Anat Rec. 2001 Apr;265(2):37-53. doi: 10.1002/ar.1057.
We review recent developments in brain mapping and computational anatomy that have greatly expanded our ability to analyze brain structure and function. The enormous diversity of brain maps and imaging methods has spurred the development of population-based digital brain atlases. These atlases store information on how the brain varies across age and gender, across time, in health and disease, and in large human populations. We describe how brain atlases, and the computational tools that align new datasets with them, facilitate comparison of brain data across experiments, laboratories, and from different imaging devices. The major methods are presented for the construction of probabilistic atlases, which store information on anatomic and functional variability in a population. Algorithms are reviewed that create composite brain maps and atlases based on multiple subjects. We show that group patterns of cortical organization, asymmetry, and disease-specific trends can be resolved that may not be apparent in individual brain maps. Finally, we describe the creation of four-dimensional (4D) maps that store information on the dynamics of brain change in development and disease. Digital atlases that correlate these maps show considerable promise in identifying general patterns of structural and functional variation in human populations, and how these features depend on demographic, genetic, cognitive, and clinical parameters.
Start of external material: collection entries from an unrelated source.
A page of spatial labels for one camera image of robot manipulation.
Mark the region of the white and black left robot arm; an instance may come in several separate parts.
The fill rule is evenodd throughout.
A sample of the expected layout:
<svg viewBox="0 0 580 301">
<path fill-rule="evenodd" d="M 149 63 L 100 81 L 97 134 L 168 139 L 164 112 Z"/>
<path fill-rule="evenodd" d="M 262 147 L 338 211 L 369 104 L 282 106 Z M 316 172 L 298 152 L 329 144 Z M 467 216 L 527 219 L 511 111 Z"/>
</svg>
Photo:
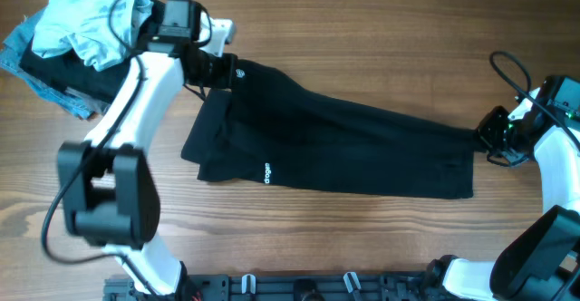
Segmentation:
<svg viewBox="0 0 580 301">
<path fill-rule="evenodd" d="M 188 83 L 228 86 L 236 34 L 191 0 L 168 0 L 153 34 L 133 48 L 130 69 L 110 109 L 80 143 L 64 143 L 57 165 L 68 232 L 114 257 L 139 300 L 199 300 L 200 289 L 157 232 L 160 196 L 147 154 L 164 114 Z"/>
</svg>

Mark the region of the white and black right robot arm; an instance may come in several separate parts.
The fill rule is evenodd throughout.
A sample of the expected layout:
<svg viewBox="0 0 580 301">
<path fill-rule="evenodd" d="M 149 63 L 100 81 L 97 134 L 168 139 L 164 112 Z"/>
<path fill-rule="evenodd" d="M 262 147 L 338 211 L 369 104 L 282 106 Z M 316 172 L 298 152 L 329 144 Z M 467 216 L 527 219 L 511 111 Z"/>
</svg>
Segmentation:
<svg viewBox="0 0 580 301">
<path fill-rule="evenodd" d="M 538 165 L 541 215 L 494 261 L 432 261 L 422 293 L 446 300 L 578 299 L 579 267 L 563 264 L 579 258 L 579 81 L 546 77 L 500 129 L 480 135 L 502 156 L 526 156 Z"/>
</svg>

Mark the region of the black t-shirt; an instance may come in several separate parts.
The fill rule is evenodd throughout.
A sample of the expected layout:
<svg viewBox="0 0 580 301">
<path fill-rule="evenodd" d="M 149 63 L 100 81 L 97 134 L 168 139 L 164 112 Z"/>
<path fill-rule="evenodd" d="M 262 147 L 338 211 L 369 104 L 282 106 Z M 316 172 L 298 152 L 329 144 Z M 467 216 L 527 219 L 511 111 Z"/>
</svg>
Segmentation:
<svg viewBox="0 0 580 301">
<path fill-rule="evenodd" d="M 212 90 L 182 148 L 198 178 L 433 199 L 473 196 L 474 133 L 310 92 L 242 60 Z"/>
</svg>
我们回顾了脑图谱和计算解剖学的最新进展,这些进展极大地扩展了我们分析脑结构和功能的能力。脑图谱和成像方法的巨大多样性推动了基于人群的数字脑图谱集的发展。这些图谱集存储了关于大脑如何随年龄、性别、时间、健康与疾病状态以及在大量人群中的变化情况的信息。我们描述了脑图谱集以及将新数据集与其对齐的计算工具如何促进跨实验、跨实验室以及来自不同成像设备的脑数据的比较。介绍了构建概率图谱集的主要方法,概率图谱集存储了人群中解剖学和功能变异性的信息。回顾了基于多个受试者创建复合脑图谱和图谱集的算法。我们表明,皮质组织、不对称性和疾病特异性趋势的群体模式是可以分辨出来的,而这些模式在个体脑图谱中可能并不明显。最后,我们描述了四维(4D)图谱的创建,这些图谱存储了发育和疾病过程中脑变化动态的信息。关联这些图谱的数字图谱集在识别人类群体中结构和功能变异的一般模式以及这些特征如何依赖于人口统计学、遗传学、认知和临床参数方面显示出了巨大的前景。